■ TASK ITEM
Find the line containing "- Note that" in the entries below. Restate it and each line after it, word for word, up to and including the line containing "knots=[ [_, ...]".

■ RECORDS SUPPLIED
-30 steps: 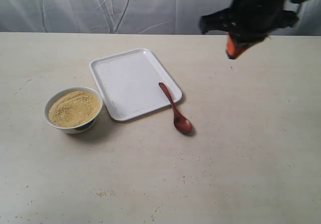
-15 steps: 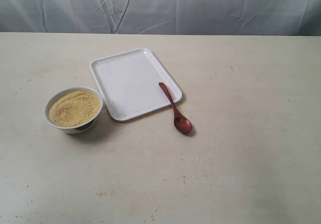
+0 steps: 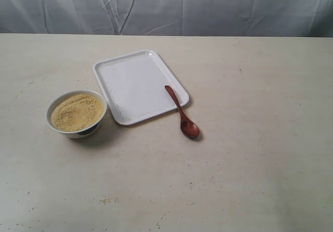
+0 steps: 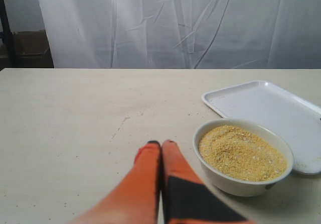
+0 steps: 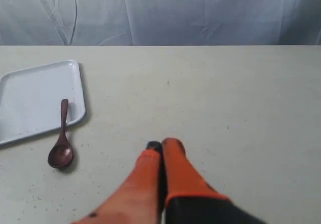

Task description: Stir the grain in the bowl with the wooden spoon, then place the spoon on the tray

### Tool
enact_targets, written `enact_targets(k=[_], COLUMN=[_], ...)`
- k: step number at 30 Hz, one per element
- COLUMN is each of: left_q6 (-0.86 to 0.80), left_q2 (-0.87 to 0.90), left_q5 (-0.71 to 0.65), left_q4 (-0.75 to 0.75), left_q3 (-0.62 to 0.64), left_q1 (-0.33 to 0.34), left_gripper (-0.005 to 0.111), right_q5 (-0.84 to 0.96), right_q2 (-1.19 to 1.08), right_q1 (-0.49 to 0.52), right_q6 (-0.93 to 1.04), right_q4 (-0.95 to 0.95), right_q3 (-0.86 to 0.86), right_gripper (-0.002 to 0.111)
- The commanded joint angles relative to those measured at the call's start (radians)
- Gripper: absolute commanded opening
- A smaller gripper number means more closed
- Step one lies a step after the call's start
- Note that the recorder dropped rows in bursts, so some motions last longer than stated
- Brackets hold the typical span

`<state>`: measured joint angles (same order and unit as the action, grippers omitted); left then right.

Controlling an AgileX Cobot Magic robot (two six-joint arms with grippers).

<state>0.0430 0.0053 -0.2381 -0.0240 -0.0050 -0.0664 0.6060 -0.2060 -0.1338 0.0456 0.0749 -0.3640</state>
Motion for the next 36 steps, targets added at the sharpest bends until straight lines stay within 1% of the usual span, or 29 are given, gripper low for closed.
enact_targets(k=[1,28,36], left_q6=[0.0,0.0,0.0], left_q2=[-0.005,-0.005,-0.005], left_q5=[0.006,0.006,0.006], left_q4=[-0.004,-0.004,-0.004], left_q3=[0.005,0.005,0.005], left_q1=[0.004,0.004,0.004], left_gripper=[0.0,0.0,0.0], right_q5=[-0.068,-0.072,-0.08], right_q2=[0.015,0.015,0.178], right_q1=[0.004,0.004,0.004], right_q6=[0.008,0.006,0.006], right_q4=[-0.003,0.004,0.004], right_q3=[0.063,0.067,0.117], right_gripper=[-0.001,-0.001,-0.001])
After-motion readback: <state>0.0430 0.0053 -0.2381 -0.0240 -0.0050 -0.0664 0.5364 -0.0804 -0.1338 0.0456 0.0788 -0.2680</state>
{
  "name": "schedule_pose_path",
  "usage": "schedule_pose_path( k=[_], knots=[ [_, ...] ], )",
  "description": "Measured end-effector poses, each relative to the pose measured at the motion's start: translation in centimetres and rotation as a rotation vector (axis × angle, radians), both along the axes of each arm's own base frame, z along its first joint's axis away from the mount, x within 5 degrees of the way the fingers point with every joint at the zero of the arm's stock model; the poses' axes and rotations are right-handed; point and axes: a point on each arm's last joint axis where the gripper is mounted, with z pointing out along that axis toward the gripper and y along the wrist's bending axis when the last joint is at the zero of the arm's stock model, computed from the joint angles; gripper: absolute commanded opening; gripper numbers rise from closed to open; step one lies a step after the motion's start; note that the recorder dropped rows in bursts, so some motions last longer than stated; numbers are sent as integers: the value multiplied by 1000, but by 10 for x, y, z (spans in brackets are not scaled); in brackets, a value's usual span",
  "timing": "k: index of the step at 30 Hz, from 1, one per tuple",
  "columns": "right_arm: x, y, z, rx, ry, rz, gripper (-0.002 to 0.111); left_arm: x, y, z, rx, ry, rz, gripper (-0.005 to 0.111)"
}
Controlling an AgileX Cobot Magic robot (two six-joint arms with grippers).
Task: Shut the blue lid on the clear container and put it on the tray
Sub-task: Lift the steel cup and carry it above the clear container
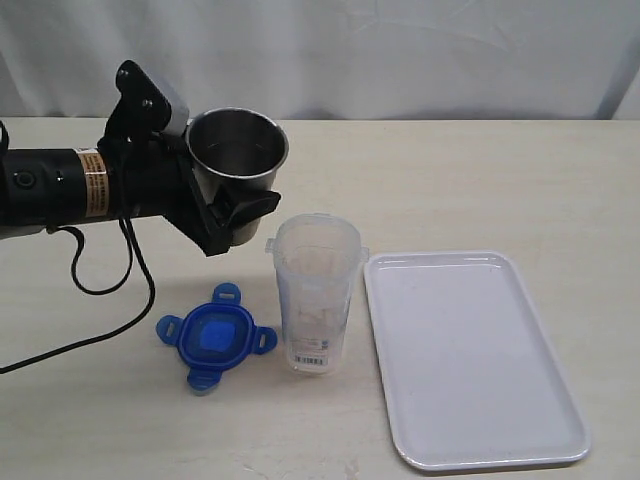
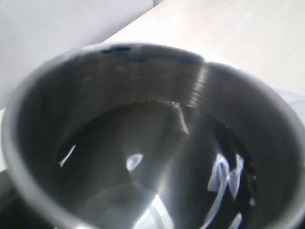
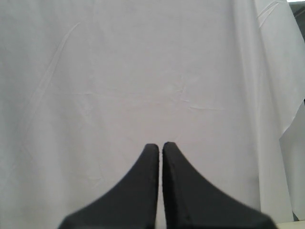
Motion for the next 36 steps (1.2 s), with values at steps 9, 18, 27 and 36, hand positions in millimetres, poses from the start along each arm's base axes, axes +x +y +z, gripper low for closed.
schedule_pose_path(
  k=[9, 18, 27, 36],
  knots=[
    [0, 0, 0, 0, 0, 0, 4, -1, -2, 1, 68, -87, -69, 0],
    [0, 0, 0, 0, 0, 0, 4, -1, -2, 1, 106, -127, -91, 0],
    [0, 0, 0, 0, 0, 0, 4, 4, -4, 10, 84, -157, -92, 0],
    [0, 0, 0, 0, 0, 0, 4, 5, -4, 12, 47, -147, -81, 0]
  ],
)
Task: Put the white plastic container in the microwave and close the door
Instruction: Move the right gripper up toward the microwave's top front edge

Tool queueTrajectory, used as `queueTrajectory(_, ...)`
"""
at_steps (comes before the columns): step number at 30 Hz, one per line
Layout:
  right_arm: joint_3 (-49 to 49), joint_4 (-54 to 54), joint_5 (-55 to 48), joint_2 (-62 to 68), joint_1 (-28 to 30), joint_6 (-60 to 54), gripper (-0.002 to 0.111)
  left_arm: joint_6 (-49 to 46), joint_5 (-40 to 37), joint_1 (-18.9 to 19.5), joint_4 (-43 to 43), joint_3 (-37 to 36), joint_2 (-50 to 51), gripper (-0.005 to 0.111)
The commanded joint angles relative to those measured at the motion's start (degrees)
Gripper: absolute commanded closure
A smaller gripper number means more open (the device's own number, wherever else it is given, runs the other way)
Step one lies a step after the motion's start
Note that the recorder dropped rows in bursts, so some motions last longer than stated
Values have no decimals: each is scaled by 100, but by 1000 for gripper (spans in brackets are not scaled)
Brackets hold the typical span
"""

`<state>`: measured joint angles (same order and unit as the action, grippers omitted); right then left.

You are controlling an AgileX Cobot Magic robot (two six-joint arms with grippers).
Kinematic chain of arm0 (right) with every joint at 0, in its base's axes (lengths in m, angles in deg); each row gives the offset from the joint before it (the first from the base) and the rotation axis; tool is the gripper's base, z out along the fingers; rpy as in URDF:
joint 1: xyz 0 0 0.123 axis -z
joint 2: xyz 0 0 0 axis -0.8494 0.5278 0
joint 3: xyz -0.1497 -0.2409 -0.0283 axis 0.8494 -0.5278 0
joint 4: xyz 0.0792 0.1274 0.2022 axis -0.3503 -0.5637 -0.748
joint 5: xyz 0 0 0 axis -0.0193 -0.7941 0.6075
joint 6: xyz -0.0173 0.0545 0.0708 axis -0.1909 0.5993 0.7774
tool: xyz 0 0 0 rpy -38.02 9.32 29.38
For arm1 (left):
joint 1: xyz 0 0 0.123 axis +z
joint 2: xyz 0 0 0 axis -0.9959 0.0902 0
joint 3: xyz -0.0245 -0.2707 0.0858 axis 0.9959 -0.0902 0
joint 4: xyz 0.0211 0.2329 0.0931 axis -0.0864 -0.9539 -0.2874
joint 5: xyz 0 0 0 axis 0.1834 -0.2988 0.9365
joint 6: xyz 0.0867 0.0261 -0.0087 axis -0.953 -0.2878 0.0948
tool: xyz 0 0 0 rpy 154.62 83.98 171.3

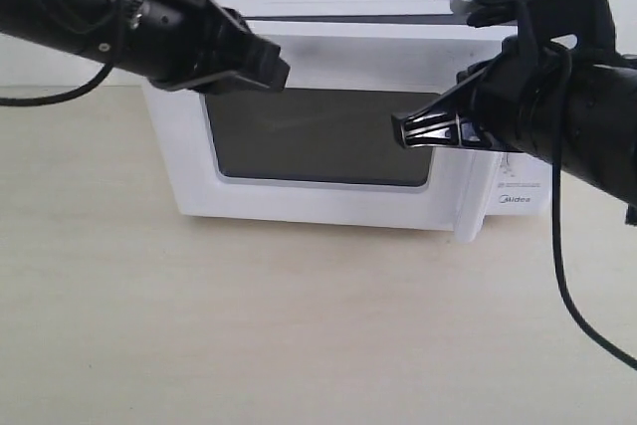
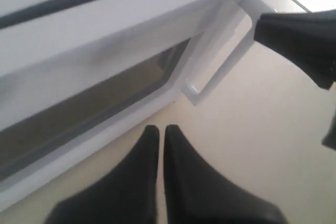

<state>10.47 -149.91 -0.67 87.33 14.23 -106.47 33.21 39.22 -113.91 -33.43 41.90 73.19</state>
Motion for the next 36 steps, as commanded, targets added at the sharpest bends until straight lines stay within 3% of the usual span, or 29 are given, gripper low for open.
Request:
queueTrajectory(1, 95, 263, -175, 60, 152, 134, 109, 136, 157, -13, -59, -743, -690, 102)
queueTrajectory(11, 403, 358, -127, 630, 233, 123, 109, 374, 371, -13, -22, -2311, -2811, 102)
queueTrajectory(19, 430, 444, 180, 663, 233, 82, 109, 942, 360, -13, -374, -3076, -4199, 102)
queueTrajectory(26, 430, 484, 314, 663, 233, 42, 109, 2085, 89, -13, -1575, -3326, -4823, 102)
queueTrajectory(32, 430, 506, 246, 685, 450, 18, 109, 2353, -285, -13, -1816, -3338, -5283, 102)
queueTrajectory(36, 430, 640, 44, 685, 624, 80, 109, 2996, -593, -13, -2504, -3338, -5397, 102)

■ EXERCISE SOLUTION
- Note that the recorder dropped rows in bursts, so some motions last longer than stated
- Brackets hold the typical span

`<state>`: measured joint angles (same order and unit as the action, grippers omitted); left then right.

Controlling an AgileX Cobot Magic robot (two six-joint arms with grippers).

<state>0.0430 0.0053 -0.2381 -0.0240 -0.0050 -0.0664 0.6060 -0.2060 -0.1338 0.0456 0.0749 -0.3640</state>
Motion for the next 36 steps, targets added at the sharpest bends until straight lines stay within 1% of the usual span, or 29 are given, gripper low for closed.
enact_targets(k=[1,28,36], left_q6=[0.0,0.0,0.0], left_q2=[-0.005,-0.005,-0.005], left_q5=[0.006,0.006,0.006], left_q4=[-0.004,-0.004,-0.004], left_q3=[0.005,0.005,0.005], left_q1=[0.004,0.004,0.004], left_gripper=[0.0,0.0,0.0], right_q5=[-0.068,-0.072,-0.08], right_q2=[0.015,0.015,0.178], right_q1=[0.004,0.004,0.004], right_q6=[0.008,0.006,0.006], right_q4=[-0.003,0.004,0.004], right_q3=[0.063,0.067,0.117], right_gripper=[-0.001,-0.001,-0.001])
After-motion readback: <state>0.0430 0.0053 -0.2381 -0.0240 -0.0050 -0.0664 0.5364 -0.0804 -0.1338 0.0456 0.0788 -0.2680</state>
{
  "name": "schedule_pose_path",
  "usage": "schedule_pose_path( k=[_], knots=[ [_, ...] ], )",

Work on the exercise is complete.